Media dan Kemanusiaan
Koreksi ilmiah di atas kembali mengingatkan kita bahwa media massa, secanggih apapun, ia berporos dan berhenti kepada manusia. Ia bagian dari kehidupan manusia. Pengembangannya harus bermanfaat bagi manusia dan kemanusiaan.
Sebagai fenomena kemanusiaan, media menemukan proses komunikasi dari manusia sejak masa primitif. Proses ini mengingatkan kita pada fitrah manusia sebagai makhluk sosial. Oleh Aristoteles, proses komunikasi manusia yang niscaya ini dianggap selalu memiliki tujuan. Yakni mempengaruhi atau meyakinkan orang lain. Ia mendefinisikan komunikasi sebagai usaha menemukan semua sarana (media) yang tersedia untuk meyakinkan atau mempengaruhi. Karena konteks Athena kala itu sangat terbatas, maka sarana meyakinkan itu berupa ucapan tatap muka langsung.[3] Belum ada media elektronik saat itu, tentu saja.
Perkembangan selanjutnya ketika media begitu canggih dan kompleks, seperti diceritakan singkat di atas; ketika media menjadi semakin artifisial, semakin berjarak dari tatap muka langsung dan merambah seluruh sudut kehidupan di setiap detiknya, akankah media massa kehilangan kemanusiaannya? Akankah ia abai nilai fitrahnya berupa komunikasi langsung? Dengan propaganda yang ia ciptakan, akankah ia kembali sadar, dan netral, untuk kemudian berpihak kepada kemanusiaan? Akankah ia masih bisa diharapkan mampu mengabarkan kebenaran?
Tentu kita berharap yang terbaik dan yang paling maslahat!
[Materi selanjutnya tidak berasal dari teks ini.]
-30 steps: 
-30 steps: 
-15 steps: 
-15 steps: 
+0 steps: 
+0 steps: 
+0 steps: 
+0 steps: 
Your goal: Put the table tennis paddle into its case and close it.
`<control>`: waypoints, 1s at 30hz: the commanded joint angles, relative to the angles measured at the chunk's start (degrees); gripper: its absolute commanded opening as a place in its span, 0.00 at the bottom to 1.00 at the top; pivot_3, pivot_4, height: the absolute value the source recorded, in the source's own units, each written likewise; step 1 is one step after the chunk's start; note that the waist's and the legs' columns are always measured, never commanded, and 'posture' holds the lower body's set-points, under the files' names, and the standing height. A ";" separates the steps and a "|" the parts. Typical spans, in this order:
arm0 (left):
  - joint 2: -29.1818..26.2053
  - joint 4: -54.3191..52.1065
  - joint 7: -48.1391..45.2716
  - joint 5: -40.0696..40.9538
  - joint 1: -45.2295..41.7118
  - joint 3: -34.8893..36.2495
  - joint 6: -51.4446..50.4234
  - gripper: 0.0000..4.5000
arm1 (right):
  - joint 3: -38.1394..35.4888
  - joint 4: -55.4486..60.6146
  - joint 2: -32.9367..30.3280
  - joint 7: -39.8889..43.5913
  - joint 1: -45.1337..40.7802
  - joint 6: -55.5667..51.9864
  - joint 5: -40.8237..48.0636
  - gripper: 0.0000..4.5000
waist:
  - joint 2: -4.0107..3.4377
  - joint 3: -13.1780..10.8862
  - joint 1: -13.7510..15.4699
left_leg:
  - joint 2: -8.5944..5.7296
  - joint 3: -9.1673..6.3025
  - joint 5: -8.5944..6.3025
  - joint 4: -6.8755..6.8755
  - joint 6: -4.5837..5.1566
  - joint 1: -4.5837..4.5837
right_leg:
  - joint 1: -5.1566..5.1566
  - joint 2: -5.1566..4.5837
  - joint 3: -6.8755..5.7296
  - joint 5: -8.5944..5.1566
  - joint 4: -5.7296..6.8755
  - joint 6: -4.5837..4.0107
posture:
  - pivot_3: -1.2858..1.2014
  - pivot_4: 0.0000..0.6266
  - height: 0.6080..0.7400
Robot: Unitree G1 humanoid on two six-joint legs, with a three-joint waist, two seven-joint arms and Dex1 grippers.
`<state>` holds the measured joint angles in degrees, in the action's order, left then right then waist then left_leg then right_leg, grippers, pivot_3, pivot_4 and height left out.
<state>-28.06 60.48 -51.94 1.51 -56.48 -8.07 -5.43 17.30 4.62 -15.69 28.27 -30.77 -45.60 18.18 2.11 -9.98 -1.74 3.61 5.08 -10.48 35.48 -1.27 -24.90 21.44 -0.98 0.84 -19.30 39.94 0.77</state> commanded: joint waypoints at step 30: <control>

Strategi Ilmiah Anti-Propaganda Media
Tiba saatnya kita memasuki inti uraian dalam esai ini. Topik yang akan diketengahkan seputar ide-ide konkret bagaimana meminimalisir dan mengantisipasi propaganda media. Usaha ini tentu saja akan meminjam teori-teori matang lintas bidang lintas peradaban, dengan sudut pandang utama yang mengarah pada media massa sebagai suatu fenomena. Dan paradigma ilmiah terpadu yang penulis coba hadirkan.
Usaha ini berangkat dari kepercayaan penulis bahwa media massa bukan segalanya. Ia berasal dari dialektika ilmiah dan inovasi empiris, karenanya ia sebenarnya tunduk pada otoritas ilmiah yang melahirkannya. Sebagai media, ia hanya merupakan fasilitator tersampainya informasi kepada khalayak ramai. Ia sebenarnya tunduk pada analisis-analisis kemanusiaan, baik yang berkaitan dengan subjek pembuat berita,  maupun yang berkaitan dengan objek penerima berita—tanpa fenomena subjek-objek tersebut, sebagai asal-usul proses komunikasi, media bukan apa-apa. Manusia tetap memainkan peran penting dalam semua inovasi yang diciptakannya. Media juga tunduk pada fenomena-fenomena sekitar, sebagai konteks pertimbangan. Yakni konteks sosial, ekonomi, politik, penemuan ilmiah, budaya, peradaban, bahkan tradisi keagamaan. Karenanya menjadi tidak mengherankan ia bisa dianalisis dengan beragam sudut pandang di bidangnya masing-masing, seperti pernah disinggung di atas.
Walaupun demikian, penulis batasi analisis ini pada model-model wacana yang menurut penulis  bersentuhan langsung secara epistemologis dengan fenomena propaganda media—secara ringkas, tentu saja. Penulis juga tambahkan model wacana yang tak terduga, sebagai semacam kritik membangun atas nama nilai ilmiah fenomena media massa yang lebih baik.
      1. Wacana Ilmu Alat dan Jiwa Kritis Bertanggungjawab
Ilmu alat adalah sebutan untuk sejumlah ilmu yang berfungsi sebagai perangkat analisis untuk teks-teks keagamaan dan kemanusiaan. Dan ilmu alat yang terkuat, termapan, terlengkap, terpadu, menurut hemat penulis, adalah ilmu-ilmu alat yang berkembang dalam lingkup tradisi keislaman. Oleh karena itu, penulis memilihnya dalam proyek esai ini.[3]